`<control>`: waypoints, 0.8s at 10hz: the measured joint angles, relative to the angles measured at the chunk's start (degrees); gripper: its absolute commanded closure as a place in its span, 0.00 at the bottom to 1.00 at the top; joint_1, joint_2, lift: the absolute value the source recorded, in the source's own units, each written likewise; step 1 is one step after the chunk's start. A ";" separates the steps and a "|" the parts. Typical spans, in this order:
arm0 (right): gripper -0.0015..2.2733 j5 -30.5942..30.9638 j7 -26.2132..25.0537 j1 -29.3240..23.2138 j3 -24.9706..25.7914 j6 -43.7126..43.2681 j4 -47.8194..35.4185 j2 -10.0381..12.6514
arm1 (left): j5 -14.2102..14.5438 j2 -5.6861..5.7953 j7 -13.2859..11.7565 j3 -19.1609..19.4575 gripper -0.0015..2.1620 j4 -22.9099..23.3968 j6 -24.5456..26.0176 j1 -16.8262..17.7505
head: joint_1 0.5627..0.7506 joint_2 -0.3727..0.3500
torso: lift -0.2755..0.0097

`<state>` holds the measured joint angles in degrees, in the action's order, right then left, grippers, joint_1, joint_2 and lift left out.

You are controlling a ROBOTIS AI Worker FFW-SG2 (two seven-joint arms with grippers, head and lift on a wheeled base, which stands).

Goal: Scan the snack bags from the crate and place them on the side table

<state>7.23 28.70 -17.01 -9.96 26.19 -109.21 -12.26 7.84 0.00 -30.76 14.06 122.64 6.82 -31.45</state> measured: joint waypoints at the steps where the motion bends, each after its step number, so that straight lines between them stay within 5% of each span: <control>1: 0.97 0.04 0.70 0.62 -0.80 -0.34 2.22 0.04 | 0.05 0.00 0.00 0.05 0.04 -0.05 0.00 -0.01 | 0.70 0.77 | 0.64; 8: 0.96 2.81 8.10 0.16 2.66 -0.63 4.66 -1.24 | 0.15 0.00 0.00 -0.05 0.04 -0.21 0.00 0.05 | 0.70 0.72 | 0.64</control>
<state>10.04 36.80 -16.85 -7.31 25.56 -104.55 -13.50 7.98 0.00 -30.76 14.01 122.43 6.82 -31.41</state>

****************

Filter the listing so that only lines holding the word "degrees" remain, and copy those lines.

- _EXERCISE OUTPUT_
`<control>`: waypoints, 0.8s at 10hz: the measured joint angles, relative to the angles measured at the chunk's start (degrees); gripper: its absolute commanded closure as a place in its span, 0.00 at the bottom to 1.00 at the top; joint_1, joint_2, lift: the absolute value the source recorded, in the source's own units, each written likewise; step 1 is one step after the chunk's start. A ";" separates the steps and a "|" the parts. Typical spans, in this order:
`<state>` holds the measured joint angles in degrees, in the action's order, right then left, grippers, joint_1, joint_2 and lift left out.

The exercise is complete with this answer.